┏━━
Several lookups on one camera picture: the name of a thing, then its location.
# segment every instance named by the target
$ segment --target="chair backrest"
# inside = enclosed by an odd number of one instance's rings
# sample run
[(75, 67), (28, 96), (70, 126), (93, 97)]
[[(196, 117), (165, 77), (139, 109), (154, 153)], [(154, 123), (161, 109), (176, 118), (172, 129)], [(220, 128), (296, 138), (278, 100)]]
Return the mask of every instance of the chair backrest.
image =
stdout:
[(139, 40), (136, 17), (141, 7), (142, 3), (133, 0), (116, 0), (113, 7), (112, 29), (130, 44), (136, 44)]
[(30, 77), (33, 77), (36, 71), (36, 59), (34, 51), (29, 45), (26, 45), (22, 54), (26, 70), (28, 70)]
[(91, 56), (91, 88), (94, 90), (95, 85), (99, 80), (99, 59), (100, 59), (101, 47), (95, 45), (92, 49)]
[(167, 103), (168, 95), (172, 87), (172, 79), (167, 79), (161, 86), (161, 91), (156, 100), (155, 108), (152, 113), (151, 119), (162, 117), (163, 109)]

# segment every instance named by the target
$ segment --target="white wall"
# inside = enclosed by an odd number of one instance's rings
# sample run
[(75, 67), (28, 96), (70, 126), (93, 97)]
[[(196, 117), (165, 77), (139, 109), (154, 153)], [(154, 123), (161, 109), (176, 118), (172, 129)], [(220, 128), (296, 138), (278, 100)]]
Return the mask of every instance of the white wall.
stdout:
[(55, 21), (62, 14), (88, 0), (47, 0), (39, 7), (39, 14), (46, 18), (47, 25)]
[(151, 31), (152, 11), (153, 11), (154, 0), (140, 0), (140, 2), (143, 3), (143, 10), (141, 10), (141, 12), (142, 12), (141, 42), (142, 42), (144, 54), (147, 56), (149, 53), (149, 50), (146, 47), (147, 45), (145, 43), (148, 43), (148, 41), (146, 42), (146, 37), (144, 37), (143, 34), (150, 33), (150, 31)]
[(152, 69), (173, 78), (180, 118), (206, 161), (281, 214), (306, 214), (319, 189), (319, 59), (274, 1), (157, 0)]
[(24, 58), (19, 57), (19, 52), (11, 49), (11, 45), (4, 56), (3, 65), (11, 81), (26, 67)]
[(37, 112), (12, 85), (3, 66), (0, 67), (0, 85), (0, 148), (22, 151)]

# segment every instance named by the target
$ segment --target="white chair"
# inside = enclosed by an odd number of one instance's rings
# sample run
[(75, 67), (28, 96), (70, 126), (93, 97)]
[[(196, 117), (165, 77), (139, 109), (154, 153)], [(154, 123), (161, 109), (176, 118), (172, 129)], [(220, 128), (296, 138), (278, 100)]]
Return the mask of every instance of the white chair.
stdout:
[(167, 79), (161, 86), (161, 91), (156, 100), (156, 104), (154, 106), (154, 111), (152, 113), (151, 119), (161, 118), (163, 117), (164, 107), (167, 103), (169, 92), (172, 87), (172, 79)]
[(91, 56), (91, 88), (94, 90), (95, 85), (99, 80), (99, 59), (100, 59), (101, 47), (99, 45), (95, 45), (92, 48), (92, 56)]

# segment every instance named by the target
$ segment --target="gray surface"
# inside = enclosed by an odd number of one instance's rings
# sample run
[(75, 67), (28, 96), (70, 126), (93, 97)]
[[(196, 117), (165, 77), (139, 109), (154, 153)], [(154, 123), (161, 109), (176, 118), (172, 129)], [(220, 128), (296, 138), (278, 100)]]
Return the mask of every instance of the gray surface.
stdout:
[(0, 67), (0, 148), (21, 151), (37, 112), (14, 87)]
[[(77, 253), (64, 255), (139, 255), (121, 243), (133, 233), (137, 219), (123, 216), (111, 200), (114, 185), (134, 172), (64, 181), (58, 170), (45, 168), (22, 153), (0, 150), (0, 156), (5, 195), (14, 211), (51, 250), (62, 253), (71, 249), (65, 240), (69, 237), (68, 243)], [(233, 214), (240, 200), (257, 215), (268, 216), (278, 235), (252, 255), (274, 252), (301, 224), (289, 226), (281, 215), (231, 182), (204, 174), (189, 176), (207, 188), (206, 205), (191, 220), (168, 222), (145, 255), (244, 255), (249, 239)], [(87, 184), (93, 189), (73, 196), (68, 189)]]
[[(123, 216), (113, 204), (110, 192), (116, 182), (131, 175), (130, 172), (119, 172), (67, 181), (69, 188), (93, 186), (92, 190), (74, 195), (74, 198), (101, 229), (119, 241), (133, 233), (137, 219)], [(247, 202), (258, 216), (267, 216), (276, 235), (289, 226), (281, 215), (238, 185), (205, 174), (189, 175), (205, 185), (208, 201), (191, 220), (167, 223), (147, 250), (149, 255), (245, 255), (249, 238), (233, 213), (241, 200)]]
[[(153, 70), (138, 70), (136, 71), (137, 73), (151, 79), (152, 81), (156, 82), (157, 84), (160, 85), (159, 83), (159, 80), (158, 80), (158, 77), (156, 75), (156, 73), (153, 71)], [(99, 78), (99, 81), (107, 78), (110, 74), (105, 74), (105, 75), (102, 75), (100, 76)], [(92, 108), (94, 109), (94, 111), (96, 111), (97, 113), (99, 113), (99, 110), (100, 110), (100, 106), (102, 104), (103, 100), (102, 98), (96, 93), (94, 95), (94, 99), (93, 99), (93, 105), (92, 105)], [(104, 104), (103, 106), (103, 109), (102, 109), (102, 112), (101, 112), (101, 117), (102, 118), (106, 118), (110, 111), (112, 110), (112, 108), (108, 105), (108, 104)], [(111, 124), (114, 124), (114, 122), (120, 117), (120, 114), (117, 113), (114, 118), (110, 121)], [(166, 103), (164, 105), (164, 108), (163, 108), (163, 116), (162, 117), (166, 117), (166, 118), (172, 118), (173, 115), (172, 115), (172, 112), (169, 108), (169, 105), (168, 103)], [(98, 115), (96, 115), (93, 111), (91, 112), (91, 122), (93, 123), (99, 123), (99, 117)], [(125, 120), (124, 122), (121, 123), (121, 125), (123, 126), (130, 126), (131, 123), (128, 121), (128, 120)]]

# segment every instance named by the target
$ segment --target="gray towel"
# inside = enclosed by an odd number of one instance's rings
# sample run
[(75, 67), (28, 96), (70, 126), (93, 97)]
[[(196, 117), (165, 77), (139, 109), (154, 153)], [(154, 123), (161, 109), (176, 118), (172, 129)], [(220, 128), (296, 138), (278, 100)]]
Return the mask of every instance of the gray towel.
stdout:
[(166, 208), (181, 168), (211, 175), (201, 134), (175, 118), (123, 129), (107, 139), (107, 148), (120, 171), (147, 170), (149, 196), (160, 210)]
┗━━
→ **Aim of the task**: Using the listing, filter for "white" and return the matching lines.

→ **Solution for this problem**:
$ segment --target="white wall"
Return the mask of every instance of the white wall.
$ segment --target="white chair"
Return the mask of every instance of the white chair.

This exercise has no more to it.